Multiplying Modalities:
Presentational, Orientational, and Organizational Meaning


If we are concerned with the kinds of meaning that can be made with hypermedia, we need to examine two kinds resources that extend beyond the affordances of plain text. One of these is the semantics of hypertextuality, which will be considered in the next section. The other is the semiotics of multimedia, particularly the integration of verbal and visual resources for meaning.

 I take the position that, fundamentally, all semiosis is multimodal (cf. Kress & van Leeuwen 1996, Mitchell 1994): you cannot make meaning that is construable through only one analytically distinguishable semiotic resource system. Even if for many purposes we analytically distinguish the linguistic semiotic resource system from that of depiction or visual-graphic presentations, and both from others such as the music-sound system or the behavioral-action system, the fact that all signifiers are material phenomena means that their signifying potential cannot be exhausted by any one system of contrasting features for making and analyzing meaning.

 If I speak aloud, yes, you may interpret the acoustical sounds I make through the linguistic system as presentations of lexical items, organized according to a linguistic grammar, etc. But you may also interpret them as indexical signs of my personal identity, individuality, my social category memberships, my state of health and my emotional condition. And I may manipulate vocal features of my speech, which are phonologically and lexically non-distinctive, so that I am heard to speak the same words, even with the same formal intonation patterns of the language, but in ways that present a foreign accent, identifiable dialect-associated features, a child-like timbre, a breathy seductive tone, nervousness, etc. The skills of accomplished actors demonstrate all this quite well. Interpretation of my speech-sound-stream through the terms of the linguistic system alone does not and cannot exhaust its possible meanings in the community.

 Likewise, if I choose to write down my words, eliminating the affordances of vocal speech that give rise to this supra-linguistic meaning potential, I must still create material signs, which now again afford other ways of meaning: in handwriting there are many indexical nuances of meaning, in print there are choices of typefaces and font, page layout, headers and footers, headings and sidebars, etc. Each of these conveys additional kinds of meaning about the historical provenance of the text, its individual authorship, the state of the author (in the case of handwriting), the conventions of the printer, which parts of the text are to seen as more salient, how the text is to be seen as organized logically, etc. -- all through non-linguistic features of the visible text.

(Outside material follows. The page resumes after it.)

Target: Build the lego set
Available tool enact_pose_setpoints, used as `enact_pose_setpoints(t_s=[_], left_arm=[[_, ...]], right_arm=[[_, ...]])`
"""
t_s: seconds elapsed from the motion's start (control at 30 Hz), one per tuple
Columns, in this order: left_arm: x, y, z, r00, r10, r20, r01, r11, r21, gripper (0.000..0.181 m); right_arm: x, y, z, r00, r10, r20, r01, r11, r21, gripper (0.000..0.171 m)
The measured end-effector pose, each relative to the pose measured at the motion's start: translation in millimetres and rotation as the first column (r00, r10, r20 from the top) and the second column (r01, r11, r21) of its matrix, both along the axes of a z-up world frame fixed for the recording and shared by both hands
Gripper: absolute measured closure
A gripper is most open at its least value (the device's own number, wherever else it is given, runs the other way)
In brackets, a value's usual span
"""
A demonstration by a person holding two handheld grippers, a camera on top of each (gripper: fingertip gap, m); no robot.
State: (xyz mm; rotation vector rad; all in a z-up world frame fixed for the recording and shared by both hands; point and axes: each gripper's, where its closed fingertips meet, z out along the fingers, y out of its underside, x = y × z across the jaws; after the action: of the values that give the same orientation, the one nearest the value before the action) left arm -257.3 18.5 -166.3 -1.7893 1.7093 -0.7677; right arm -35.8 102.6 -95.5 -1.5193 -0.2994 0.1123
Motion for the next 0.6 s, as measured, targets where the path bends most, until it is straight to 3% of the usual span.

 Beyond this, we can hardly help interpreting word-pictures with pictorial imaginations, visualizing what we hear or read, whether as image, technical or abstract diagram, graph, table, etc. And conversely, when we see a visual-graphical image, whether a recognizable scene or an abstract representation of logical or mathematical relationships, we cannot help in most cases also interpreting it verbally. Language and visual representation have co-evolved culturally and historically to complement and supplement one another, to be co-ordinated and integrated (Lemke 1998b, 1998c). Only purists and puristic genres insist on their separation or monomodality. In normal human meaning-making practice, they are inseparably integrated on most occasions.

 But how? We know that there are specific genre conventions (cf. Lemke 1998b), e.g. verbal captions to visual figures, verbal labels within visual figures, verbal explanatory text which cites or refers to visual figures, visual placement to indicate which words are to be linked how to which other words (paragraphing, outlining, tables, sidebars, headers, etc.), visual signs to connect words (e.g. arrows), etc. We also know that the meaning of an image changes depending on the verbal label or accompanying text, and the meaning of text changes depending on the accompanying visual figures. But what is the capacity of this phenomenon? What can it do, and how does it happen? 

These are the basic questions of multimedia semiotics: What kinds of meanings can be made by combining verbal, visual, and other signs from other semiotic resource systems? How do the meanings of multimodal complexes differ from the default meanings of their monomodal components in isolation? How do we construe the meanings of components in multimodal complexes and of whole complexes as such? 

My basic thesis is that the meaning potential, the meaning-resource capacity, of multi-modal constructs is the logical product, in a multiplicative sense, of the capacities of the constituent semiotic resource systems. When we combine text and images, each specific imagetext (cf. Mitchell 1994) is now one possible selection from the universe of all possible imagetexts, and that universe is the multiplicative product of the set of all possible linguistic texts and the set of all possible images. Accordingly, the specificity and precision which is possible with an imagetext is vastly greater than what is possible with text alone or with image alone.

 That said, there are a few important qualifications. First, the existence of cultural traditions means that not all the things that can be said or pictured are said or pictured, and in particular, the probabilities for all possible combinations of textual items (on any text  scale) or of all possible visual features (on any image scale) are never equal. So the Shannon information in any text or image or imagetext is always a great deal less than the maximum information possible if all combinations occurred with equal probability. In fact in semiotic terms humans make meaning by selective contextualization (Lemke 1995); we do not deal with all possible combinations and meanings, but rather we work across scales of organization of signs and events-as-sign to construe words and images appropriately for situations and genres, reading them against the intertextual frequencies with which in our experience various signifiers/features and meanings are likely to co-occur in various contexts. Within these layers of contextualization, however, the sets of possible signs still multiply the semiotic possibilities.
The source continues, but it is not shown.